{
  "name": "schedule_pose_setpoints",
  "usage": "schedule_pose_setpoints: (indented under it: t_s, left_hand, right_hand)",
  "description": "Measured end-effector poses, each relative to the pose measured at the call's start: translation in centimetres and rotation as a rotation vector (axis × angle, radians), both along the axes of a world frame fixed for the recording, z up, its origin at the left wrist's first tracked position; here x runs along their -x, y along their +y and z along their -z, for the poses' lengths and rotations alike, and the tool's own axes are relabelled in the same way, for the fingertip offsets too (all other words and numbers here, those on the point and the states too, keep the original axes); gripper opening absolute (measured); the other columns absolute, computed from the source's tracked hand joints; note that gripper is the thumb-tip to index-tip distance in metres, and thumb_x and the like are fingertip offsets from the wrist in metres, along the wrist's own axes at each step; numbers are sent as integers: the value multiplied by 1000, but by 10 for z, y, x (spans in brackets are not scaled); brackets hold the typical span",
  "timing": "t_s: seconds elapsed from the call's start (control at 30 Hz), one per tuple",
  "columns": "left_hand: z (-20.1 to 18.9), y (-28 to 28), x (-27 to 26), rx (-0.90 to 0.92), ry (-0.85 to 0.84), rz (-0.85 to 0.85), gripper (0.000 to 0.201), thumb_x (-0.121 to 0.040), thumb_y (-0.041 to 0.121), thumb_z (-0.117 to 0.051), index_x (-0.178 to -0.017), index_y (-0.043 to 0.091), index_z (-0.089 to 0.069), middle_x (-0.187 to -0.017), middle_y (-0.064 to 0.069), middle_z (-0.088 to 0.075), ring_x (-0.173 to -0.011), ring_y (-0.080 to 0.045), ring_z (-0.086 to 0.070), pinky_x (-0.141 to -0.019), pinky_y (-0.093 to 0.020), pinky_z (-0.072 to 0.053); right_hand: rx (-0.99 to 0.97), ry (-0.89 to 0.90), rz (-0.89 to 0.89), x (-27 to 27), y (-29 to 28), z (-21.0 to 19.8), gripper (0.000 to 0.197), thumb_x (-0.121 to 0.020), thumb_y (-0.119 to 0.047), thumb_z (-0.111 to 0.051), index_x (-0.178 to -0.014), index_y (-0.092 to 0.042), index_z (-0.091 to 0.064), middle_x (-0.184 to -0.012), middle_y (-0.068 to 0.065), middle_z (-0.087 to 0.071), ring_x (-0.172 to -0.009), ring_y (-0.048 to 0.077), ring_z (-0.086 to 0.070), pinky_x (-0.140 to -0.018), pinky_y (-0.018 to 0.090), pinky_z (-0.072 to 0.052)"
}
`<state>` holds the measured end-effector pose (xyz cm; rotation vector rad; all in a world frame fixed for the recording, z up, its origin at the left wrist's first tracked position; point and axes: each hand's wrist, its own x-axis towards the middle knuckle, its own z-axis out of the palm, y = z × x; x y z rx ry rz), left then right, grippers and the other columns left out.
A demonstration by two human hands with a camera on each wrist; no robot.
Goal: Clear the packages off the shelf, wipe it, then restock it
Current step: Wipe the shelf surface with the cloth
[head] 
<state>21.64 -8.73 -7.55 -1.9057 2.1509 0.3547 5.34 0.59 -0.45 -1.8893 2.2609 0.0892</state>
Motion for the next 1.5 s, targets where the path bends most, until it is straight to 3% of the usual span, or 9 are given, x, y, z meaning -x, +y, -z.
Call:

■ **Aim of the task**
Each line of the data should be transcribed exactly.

■ **Answer for this exercise**
{
  "name": "schedule_pose_setpoints",
  "usage": "schedule_pose_setpoints: (indented under it: t_s, left_hand, right_hand)",
  "description": "Measured end-effector poses, each relative to the pose measured at the call's start: translation in centimetres and rotation as a rotation vector (axis × angle, radians), both along the axes of a world frame fixed for the recording, z up, its origin at the left wrist's first tracked position; here x runs along their -x, y along their +y and z along their -z, for the poses' lengths and rotations alike, and the tool's own axes are relabelled in the same way, for the fingertip offsets too (all other words and numbers here, those on the point and the states too, keep the original axes); gripper opening absolute (measured); the other columns absolute, computed from the source's tracked hand joints; note that gripper is the thumb-tip to index-tip distance in metres, and thumb_x and the like are fingertip offsets from the wrist in metres, along the wrist's own axes at each step; numbers are sent as integers: the value multiplied by 1000, but by 10 for z, y, x (spans in brackets are not scaled); brackets hold the typical span",
  "timing": "t_s: seconds elapsed from the call's start (control at 30 Hz), one per tuple",
  "columns": "left_hand: z (-20.1 to 18.9), y (-28 to 28), x (-27 to 26), rx (-0.90 to 0.92), ry (-0.85 to 0.84), rz (-0.85 to 0.85), gripper (0.000 to 0.201), thumb_x (-0.121 to 0.040), thumb_y (-0.041 to 0.121), thumb_z (-0.117 to 0.051), index_x (-0.178 to -0.017), index_y (-0.043 to 0.091), index_z (-0.089 to 0.069), middle_x (-0.187 to -0.017), middle_y (-0.064 to 0.069), middle_z (-0.088 to 0.075), ring_x (-0.173 to -0.011), ring_y (-0.080 to 0.045), ring_z (-0.086 to 0.070), pinky_x (-0.141 to -0.019), pinky_y (-0.093 to 0.020), pinky_z (-0.072 to 0.053); right_hand: rx (-0.99 to 0.97), ry (-0.89 to 0.90), rz (-0.89 to 0.89), x (-27 to 27), y (-29 to 28), z (-21.0 to 19.8), gripper (0.000 to 0.197), thumb_x (-0.121 to 0.020), thumb_y (-0.119 to 0.047), thumb_z (-0.111 to 0.051), index_x (-0.178 to -0.014), index_y (-0.092 to 0.042), index_z (-0.091 to 0.064), middle_x (-0.184 to -0.012), middle_y (-0.068 to 0.065), middle_z (-0.087 to 0.071), ring_x (-0.172 to -0.009), ring_y (-0.048 to 0.077), ring_z (-0.086 to 0.070), pinky_x (-0.140 to -0.018), pinky_y (-0.018 to 0.090), pinky_z (-0.072 to 0.052)"
}
`<state>` holds the measured end-effector pose (xyz cm; rotation vector rad; all in a world frame fixed for the recording, z up, its origin at the left wrist's first tracked position; point and axes: each hand's wrist, its own x-axis towards the middle knuckle, its own z-axis out of the palm, y = z × x; x y z rx ry rz), left then right, grippers and the other columns left out.
A demonstration by two human hands with a camera on each wrist; no robot.
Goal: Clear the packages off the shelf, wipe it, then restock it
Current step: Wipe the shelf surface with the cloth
[head] 
<state>21.64 -8.73 -7.55 -1.9057 2.1509 0.3547 5.34 0.59 -0.45 -1.8893 2.2609 0.0892</state>
Motion for the next 1.5 s, targets where the path bends most, until it is straight to 3% of the usual span, or 9 are given, x, y, z meaning -x, +y, -z.
Call:

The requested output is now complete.